» Requirement: What is needed is an exact copy of the data that follows.

» Data shown:
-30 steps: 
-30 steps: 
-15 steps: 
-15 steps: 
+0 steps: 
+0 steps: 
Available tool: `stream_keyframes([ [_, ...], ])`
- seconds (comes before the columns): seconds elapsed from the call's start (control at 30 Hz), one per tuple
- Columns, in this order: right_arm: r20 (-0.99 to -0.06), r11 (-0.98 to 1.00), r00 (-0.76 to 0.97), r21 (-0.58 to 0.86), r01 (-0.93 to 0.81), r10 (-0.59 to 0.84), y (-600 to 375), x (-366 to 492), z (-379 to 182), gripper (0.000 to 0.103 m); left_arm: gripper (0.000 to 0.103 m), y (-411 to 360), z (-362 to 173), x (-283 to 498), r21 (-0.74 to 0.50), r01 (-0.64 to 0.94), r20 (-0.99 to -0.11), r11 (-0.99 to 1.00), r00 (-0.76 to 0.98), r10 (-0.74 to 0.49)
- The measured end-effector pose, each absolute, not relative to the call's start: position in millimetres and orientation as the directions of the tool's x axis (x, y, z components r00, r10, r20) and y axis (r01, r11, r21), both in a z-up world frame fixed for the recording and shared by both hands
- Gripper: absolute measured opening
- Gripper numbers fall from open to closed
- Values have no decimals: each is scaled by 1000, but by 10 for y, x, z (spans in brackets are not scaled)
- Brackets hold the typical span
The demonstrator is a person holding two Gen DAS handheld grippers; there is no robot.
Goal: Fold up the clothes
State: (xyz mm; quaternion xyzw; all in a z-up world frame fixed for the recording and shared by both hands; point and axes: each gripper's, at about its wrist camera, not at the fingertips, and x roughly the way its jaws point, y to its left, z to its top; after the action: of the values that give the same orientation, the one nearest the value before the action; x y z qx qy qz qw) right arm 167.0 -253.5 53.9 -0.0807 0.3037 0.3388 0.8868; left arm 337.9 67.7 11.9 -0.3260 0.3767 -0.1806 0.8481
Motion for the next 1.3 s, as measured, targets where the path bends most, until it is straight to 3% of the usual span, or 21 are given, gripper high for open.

» Finished exercise:
-30 steps: 
-30 steps: 
-15 steps: 
-15 steps: 
+0 steps: 
+0 steps: 
Available tool: `stream_keyframes([ [_, ...], ])`
- seconds (comes before the columns): seconds elapsed from the call's start (control at 30 Hz), one per tuple
- Columns, in this order: right_arm: r20 (-0.99 to -0.06), r11 (-0.98 to 1.00), r00 (-0.76 to 0.97), r21 (-0.58 to 0.86), r01 (-0.93 to 0.81), r10 (-0.59 to 0.84), y (-600 to 375), x (-366 to 492), z (-379 to 182), gripper (0.000 to 0.103 m); left_arm: gripper (0.000 to 0.103 m), y (-411 to 360), z (-362 to 173), x (-283 to 498), r21 (-0.74 to 0.50), r01 (-0.64 to 0.94), r20 (-0.99 to -0.11), r11 (-0.99 to 1.00), r00 (-0.76 to 0.98), r10 (-0.74 to 0.49)
- The measured end-effector pose, each absolute, not relative to the call's start: position in millimetres and orientation as the directions of the tool's x axis (x, y, z components r00, r10, r20) and y axis (r01, r11, r21), both in a z-up world frame fixed for the recording and shared by both hands
- Gripper: absolute measured opening
- Gripper numbers fall from open to closed
- Values have no decimals: each is scaled by 1000, but by 10 for y, x, z (spans in brackets are not scaled)
- Brackets hold the typical span
The demonstrator is a person holding two Gen DAS handheld grippers; there is no robot.
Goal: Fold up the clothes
State: (xyz mm; quaternion xyzw; all in a z-up world frame fixed for the recording and shared by both hands; point and axes: each gripper's, at about its wrist camera, not at the fingertips, and x roughly the way its jaws point, y to its left, z to its top; after the action: of the values that give the same orientation, the one nearest the value before the action; x y z qx qy qz qw) right arm 167.0 -253.5 53.9 -0.0807 0.3037 0.3388 0.8868; left arm 337.9 67.7 11.9 -0.3260 0.3767 -0.1806 0.8481
Motion for the next 1.3 s, as measured, targets where the path bends most, until it is straight to 3% of the usual span, or 21 are given, gripper high for open.

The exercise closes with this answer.